In this case, the HOA was either poorly advised by their legal and accounting professionals, or they were running a tax-evasion scheme to hide the corporation's income from the IRS.
I'd also speculate that this has been an item of dispute within this particular HOA for some time, and the HOA management may have been reported to the IRS by one or more of its own members.
That does not mean that the areas in question have been subjected to capital improvements as the IRS understands them. If, for example, the area in question is a forest that was thinned for fire protection purposes, non-native plants were removed, and natives reestablished, I promise you, that does not come cheap and constitutes a capital expense and an improvement.
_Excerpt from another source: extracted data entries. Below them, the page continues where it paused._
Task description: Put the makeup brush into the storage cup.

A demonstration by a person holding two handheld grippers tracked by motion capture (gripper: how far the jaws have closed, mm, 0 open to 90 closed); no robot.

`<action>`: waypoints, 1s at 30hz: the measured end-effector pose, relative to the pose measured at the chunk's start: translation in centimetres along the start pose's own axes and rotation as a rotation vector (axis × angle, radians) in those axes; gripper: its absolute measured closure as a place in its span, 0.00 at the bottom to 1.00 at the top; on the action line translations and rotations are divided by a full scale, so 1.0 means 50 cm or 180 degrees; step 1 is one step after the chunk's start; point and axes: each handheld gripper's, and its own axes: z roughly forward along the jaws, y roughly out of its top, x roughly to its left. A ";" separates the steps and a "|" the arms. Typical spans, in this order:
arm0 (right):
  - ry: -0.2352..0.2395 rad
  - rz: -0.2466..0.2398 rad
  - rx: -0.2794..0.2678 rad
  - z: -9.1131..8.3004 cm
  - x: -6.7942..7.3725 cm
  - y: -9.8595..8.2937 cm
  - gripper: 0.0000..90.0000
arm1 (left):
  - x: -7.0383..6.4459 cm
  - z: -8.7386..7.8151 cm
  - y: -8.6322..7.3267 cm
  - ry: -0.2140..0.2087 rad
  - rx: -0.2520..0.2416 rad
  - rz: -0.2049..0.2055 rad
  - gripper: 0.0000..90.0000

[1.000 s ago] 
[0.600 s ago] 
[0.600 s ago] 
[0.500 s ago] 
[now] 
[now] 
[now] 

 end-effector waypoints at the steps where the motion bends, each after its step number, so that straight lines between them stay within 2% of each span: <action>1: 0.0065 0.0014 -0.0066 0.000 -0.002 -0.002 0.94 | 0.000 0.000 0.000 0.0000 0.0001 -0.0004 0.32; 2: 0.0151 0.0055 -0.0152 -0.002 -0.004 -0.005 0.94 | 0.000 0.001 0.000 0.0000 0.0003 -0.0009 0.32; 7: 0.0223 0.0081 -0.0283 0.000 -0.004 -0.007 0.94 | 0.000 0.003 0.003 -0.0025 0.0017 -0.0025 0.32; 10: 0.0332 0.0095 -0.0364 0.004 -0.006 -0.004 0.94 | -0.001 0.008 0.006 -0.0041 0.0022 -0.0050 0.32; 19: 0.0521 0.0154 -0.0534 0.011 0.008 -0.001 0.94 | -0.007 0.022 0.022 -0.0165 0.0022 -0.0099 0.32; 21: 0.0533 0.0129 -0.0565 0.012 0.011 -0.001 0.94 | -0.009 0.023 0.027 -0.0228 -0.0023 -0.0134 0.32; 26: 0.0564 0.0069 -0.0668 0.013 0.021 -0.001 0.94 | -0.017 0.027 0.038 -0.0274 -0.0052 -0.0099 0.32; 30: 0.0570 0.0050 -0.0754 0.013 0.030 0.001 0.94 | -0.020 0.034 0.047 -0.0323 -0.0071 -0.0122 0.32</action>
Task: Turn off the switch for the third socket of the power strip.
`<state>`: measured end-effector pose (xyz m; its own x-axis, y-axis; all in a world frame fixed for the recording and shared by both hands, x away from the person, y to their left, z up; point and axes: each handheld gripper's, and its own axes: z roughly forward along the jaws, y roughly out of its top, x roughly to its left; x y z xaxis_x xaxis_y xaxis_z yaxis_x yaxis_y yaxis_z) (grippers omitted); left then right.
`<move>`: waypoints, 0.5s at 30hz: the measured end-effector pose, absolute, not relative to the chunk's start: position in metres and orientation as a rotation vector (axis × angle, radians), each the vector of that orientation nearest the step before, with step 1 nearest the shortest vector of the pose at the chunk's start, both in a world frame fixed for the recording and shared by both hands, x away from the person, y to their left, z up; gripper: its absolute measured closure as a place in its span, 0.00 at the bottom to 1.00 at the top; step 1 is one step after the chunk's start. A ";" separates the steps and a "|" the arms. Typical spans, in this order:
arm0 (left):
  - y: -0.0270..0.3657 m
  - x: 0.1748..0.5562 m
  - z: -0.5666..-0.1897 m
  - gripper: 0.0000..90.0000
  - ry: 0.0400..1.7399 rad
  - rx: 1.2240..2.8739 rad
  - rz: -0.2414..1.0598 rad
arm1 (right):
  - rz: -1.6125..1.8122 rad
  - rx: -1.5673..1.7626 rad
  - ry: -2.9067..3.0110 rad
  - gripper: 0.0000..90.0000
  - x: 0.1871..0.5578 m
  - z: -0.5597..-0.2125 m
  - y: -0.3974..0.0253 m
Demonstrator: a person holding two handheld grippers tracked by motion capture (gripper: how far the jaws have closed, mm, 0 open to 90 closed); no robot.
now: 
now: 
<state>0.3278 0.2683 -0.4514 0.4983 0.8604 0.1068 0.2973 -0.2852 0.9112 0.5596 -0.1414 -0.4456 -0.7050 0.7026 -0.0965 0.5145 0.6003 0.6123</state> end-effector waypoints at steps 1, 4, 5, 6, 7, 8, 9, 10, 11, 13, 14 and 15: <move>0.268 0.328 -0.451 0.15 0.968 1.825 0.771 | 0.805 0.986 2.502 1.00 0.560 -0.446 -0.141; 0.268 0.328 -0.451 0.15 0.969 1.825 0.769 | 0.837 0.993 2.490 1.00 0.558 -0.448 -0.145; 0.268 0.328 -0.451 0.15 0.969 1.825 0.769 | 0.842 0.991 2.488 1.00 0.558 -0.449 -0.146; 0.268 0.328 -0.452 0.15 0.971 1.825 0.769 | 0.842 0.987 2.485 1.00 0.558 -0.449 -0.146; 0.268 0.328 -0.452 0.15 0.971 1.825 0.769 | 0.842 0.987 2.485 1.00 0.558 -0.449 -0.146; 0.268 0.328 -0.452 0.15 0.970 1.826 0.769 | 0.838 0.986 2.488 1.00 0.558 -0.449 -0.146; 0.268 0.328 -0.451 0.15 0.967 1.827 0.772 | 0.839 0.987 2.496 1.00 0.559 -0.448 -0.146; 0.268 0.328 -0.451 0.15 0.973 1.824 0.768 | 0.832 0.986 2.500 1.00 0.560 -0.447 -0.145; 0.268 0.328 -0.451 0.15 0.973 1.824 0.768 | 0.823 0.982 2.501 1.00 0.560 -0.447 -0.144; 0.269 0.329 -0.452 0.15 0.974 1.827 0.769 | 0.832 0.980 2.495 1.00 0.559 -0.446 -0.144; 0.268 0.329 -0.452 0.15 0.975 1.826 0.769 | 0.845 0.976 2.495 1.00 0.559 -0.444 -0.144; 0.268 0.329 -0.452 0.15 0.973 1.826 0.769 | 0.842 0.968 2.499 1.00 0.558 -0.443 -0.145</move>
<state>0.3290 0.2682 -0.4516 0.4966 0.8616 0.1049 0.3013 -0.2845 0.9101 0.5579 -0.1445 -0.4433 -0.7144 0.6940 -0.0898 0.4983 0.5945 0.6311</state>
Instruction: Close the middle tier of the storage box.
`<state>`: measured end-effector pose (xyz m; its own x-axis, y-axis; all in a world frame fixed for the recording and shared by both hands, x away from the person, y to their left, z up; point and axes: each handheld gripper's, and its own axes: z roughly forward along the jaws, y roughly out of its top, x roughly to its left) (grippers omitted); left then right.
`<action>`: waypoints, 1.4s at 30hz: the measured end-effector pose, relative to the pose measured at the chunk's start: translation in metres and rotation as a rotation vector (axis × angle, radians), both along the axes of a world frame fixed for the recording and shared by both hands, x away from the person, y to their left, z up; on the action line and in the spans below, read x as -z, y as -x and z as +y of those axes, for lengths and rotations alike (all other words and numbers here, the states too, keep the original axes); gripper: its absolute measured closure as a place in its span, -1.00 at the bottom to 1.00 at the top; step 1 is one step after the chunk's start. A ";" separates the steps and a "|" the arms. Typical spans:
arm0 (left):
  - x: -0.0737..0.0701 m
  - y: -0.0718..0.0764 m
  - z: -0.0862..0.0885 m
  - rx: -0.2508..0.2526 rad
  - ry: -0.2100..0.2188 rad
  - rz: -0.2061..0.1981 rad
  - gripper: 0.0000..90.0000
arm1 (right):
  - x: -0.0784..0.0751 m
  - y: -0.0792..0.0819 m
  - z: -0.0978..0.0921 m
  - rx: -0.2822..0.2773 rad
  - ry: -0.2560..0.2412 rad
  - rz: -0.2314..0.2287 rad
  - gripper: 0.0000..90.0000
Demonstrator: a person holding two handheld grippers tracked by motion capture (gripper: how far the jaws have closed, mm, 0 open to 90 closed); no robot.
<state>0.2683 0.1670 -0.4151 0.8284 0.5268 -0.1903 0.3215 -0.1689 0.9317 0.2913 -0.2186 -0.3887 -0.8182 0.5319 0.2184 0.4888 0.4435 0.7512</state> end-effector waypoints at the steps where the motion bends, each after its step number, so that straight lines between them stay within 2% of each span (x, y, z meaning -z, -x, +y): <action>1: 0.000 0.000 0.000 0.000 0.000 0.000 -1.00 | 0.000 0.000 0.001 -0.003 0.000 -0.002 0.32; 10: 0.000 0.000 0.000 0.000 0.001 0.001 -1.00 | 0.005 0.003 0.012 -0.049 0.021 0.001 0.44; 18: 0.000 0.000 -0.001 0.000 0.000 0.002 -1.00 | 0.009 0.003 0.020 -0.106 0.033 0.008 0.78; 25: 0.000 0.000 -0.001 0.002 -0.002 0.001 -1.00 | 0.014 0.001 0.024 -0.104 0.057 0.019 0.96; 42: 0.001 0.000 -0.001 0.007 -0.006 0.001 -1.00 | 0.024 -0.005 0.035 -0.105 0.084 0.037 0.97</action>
Nor are the expenses and management overhead for maintenance insignificant.
In order to qualify as a non-profit corporation the HOA has to demonstrate that a substantial part of the common areas owned by the HOA are for public use.
I just submitted an exception to the "rule."
I'd also speculate that this has been an item of dispute within this particular HOA for some time, and the HOA management may have been reported to the IRS by one or more of its own members.
Neither of us knows that.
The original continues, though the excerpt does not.